■ **What is required**: Starting at the line that holds "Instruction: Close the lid", set down each line through the end of the listing, exactly as written and with nothing added.

■ **Exercise inputs**:
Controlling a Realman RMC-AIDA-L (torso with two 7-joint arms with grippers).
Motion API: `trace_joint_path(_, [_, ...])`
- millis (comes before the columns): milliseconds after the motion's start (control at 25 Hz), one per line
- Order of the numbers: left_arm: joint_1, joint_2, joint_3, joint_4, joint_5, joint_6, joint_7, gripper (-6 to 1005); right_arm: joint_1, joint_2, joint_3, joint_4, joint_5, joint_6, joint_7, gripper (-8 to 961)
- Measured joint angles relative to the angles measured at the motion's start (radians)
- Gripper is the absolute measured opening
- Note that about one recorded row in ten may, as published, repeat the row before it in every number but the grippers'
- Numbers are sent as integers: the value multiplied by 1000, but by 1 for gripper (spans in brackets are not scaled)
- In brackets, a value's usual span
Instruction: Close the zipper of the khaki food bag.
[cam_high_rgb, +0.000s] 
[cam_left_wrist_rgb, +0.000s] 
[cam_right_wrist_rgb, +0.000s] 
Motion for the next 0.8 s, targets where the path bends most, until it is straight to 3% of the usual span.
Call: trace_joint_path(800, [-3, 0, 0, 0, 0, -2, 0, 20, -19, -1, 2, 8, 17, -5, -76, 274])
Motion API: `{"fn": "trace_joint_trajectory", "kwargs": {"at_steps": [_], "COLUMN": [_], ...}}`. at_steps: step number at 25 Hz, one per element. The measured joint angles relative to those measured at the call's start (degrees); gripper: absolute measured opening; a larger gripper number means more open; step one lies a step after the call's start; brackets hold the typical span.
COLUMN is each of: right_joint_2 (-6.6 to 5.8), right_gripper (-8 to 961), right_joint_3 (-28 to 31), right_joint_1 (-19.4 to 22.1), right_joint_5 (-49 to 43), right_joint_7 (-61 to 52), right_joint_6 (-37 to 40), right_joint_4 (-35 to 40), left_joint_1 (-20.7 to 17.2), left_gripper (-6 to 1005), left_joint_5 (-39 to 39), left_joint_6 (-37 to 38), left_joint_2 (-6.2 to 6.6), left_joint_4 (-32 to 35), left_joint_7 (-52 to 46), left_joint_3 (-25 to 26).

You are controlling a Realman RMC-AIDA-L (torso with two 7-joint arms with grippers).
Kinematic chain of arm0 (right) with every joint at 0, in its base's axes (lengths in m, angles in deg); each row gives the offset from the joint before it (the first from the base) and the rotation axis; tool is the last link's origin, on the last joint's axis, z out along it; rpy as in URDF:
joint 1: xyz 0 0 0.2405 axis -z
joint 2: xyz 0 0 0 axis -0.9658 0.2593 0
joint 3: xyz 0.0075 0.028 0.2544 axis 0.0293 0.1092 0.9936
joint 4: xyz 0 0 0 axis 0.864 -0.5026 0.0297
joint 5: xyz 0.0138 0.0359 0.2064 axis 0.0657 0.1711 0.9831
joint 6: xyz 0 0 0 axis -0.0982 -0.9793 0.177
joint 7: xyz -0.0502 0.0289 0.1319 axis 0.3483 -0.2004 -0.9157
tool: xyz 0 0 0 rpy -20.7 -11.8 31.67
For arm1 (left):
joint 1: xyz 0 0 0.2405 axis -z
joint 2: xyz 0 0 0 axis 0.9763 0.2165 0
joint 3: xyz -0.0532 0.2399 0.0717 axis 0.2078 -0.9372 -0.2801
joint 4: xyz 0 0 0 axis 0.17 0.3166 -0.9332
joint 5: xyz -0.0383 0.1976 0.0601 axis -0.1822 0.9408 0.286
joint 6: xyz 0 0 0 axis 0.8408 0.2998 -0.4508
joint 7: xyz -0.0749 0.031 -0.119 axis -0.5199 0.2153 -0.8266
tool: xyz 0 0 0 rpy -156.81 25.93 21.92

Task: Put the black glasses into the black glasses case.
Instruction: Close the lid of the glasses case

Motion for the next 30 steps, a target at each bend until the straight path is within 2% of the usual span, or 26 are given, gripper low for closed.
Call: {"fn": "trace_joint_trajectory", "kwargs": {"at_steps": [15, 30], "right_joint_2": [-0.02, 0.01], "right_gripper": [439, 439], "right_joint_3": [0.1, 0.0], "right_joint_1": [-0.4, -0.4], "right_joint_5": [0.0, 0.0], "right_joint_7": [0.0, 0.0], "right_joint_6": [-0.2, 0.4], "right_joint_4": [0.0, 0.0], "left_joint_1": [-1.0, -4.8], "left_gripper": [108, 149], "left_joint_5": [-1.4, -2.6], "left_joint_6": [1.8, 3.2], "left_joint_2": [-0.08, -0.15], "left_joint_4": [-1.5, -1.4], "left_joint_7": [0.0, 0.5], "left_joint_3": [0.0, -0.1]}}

■ **Task output**:
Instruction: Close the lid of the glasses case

Motion for the next 30 steps, a target at each bend until the straight path is within 2% of the usual span, or 26 are given, gripper low for closed.
Call: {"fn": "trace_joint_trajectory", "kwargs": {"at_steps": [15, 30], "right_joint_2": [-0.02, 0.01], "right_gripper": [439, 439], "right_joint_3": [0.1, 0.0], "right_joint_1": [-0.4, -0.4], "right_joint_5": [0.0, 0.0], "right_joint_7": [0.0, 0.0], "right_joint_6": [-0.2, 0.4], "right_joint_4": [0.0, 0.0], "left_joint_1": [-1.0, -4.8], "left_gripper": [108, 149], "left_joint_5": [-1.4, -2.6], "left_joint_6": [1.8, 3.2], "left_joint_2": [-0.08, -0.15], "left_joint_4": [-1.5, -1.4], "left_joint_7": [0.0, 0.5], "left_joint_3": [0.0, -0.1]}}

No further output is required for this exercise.